Portugal Hotel and Travel Guide
At the extreme south-western edge of Europe lies a land that is often forgotten by the crowds and passed over as a holiday destination; Portugal!
And that's its big advantage as here one can find just about everything that other more popular destinations offer, but with less crowding, less commercialism and generally, less expense!
From the hustle of a modern and picturesque capital city where new and old mix harmoniously, across mountains and plains, through vineyards and meadows, along endless beaches and stunning coastlines to the most unspoilt and tranquil islands, Portugal offers all this and much, much more.
Portugal has emerged from its 'poor cousin' status and is embracing tourism in a mature and thoughtful fashion, welcoming travellers to this open, hospitable and friendly society. Now here is too far from the sea, making the national delight in seafood an almost countrywide obsession. No visit would be complete without this treat. Also sample the fine wines and local cheeses for some very pleasant surprises.
Unlike many modern cities, Lisbon with its colourful history, yellow trams (street cars) and Latin lifestyle has retained its vibrancy and much of its charm. Wander the old centre, rebuilt in the 18th Century then catch the tram to Belém, home of the famous custard tarts, 'pastéis de nata'.
Famous for its beaches, the Algarve forms the southern coastal strip. Most will arrive and depart through the airport in Faro; it's fairly central allowing good access to the charming holiday destinations on this entrancing coast.
Oporto (Porto) is attractively set at the mouth of the River Douro; on who's banks grow the grapes that make the famous Port wine named after Portugal's second city. Once the site of a major Napoleonic battle, charming lanes run down to the river walks that define this region. Take a boat trip up the river for a better view. To see precisely, view the Douro map.

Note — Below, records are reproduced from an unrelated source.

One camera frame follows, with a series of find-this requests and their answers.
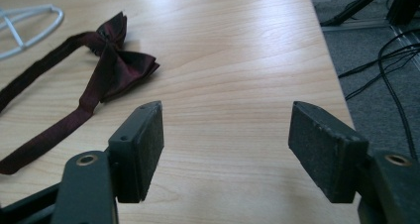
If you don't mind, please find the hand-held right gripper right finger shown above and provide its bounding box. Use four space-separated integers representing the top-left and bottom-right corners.
287 100 420 224

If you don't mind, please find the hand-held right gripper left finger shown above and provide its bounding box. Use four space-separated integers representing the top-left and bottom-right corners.
50 100 165 224

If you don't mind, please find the dark red bow tie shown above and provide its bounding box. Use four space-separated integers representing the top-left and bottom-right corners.
0 11 160 175

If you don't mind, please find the black stand leg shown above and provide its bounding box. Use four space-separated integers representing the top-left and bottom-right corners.
320 0 394 28

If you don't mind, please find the black stand base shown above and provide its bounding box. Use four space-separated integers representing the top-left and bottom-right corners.
385 0 420 26

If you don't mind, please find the black floor cable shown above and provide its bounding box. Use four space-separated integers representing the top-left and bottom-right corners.
338 28 420 161

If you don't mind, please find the white wire rack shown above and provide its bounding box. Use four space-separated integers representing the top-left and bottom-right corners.
0 4 65 60

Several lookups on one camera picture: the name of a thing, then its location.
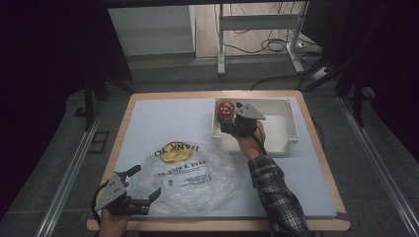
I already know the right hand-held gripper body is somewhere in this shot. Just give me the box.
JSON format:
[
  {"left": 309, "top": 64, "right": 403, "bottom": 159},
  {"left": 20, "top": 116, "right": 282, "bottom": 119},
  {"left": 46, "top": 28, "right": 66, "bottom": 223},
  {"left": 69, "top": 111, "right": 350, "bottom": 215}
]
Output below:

Coimbra is Portugal's academic centre and was for a short time, its original capital. It is home to one of Europe's oldest Universities and contains some wonderful architecture. Relax and listen to Coimbra's particular style of Fado, Portugal's traditional music.
The main wine-producing region is Alentejo, also well known for its cheeses and smoked hams, where medieval villages and prehistoric monuments characterise this timeless land. Visit Évora, a historic city dating back over 2 millennia complete with Roman monuments.
Perhaps Portugal’s most stunning and diverse landscape is that which is found in the sub-tropical isle of Madeira. Picturesque coasts and sheer cliffs soon give way to the foothills of the mountains. Through banana plantations, vineyards, verdant valleys and some of the most ancient forest in Europe, every turn of the road offers unmatched panoramic opportunities. From the sunny and sophisticated capital Funchal, to the desolate northern coast, this is a mature destination that will not fail to impress!
There are so many interesting places to see in Portugal that words can hardly do it justice; the best option is, of course, to come and see for yourself!